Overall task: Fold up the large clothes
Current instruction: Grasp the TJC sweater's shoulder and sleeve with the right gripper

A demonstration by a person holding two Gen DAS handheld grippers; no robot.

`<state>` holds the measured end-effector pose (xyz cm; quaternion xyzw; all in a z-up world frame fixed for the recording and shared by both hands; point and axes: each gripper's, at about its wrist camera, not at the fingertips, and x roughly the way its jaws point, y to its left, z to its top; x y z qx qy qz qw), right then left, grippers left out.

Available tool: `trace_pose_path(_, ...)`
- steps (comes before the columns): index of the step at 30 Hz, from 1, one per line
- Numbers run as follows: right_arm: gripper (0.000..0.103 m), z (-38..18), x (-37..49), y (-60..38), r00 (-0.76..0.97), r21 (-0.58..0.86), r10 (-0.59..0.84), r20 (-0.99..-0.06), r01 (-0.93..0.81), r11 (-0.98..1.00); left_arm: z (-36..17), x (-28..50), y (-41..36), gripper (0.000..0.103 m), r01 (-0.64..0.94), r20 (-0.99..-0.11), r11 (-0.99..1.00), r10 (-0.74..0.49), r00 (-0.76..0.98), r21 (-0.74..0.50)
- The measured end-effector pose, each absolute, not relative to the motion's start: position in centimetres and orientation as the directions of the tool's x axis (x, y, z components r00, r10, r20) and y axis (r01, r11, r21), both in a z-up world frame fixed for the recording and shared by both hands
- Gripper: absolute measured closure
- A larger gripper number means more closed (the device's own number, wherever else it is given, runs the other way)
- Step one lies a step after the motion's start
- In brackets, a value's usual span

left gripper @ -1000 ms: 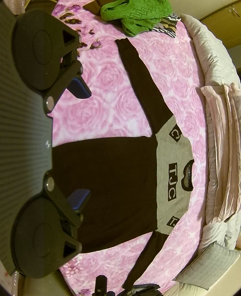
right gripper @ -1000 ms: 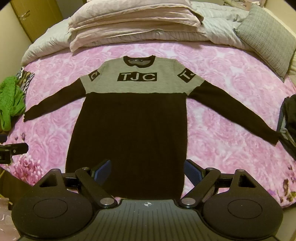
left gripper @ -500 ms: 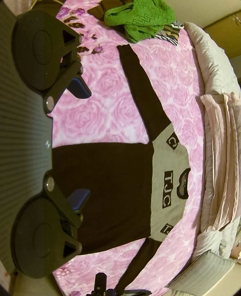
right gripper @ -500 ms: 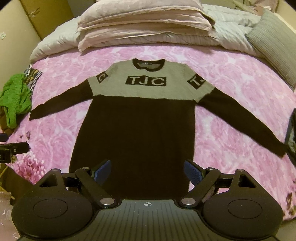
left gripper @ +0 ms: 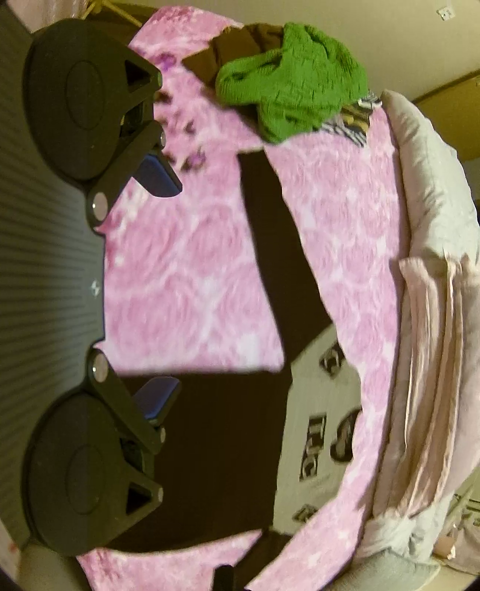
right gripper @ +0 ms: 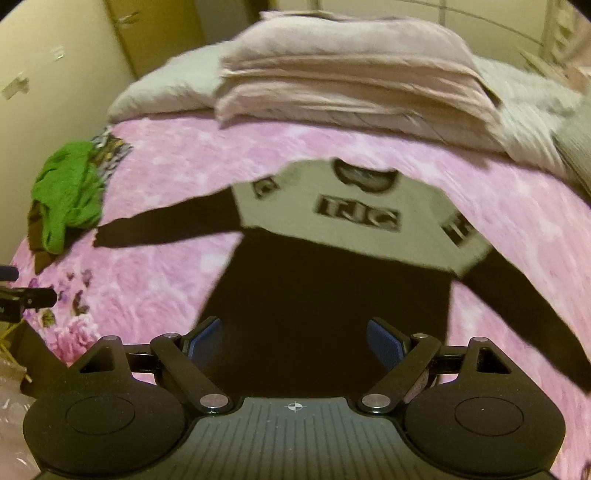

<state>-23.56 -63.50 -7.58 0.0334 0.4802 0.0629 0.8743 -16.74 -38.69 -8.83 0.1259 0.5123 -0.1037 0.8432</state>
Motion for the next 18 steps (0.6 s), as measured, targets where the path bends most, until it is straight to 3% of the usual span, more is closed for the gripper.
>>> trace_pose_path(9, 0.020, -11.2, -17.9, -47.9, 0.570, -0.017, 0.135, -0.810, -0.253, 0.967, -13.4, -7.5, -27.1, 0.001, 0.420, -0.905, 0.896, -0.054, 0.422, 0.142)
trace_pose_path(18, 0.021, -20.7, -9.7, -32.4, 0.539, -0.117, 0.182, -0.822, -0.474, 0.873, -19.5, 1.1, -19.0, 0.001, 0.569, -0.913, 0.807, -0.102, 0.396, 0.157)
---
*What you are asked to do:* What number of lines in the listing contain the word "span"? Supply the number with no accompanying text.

*Exercise result:* 2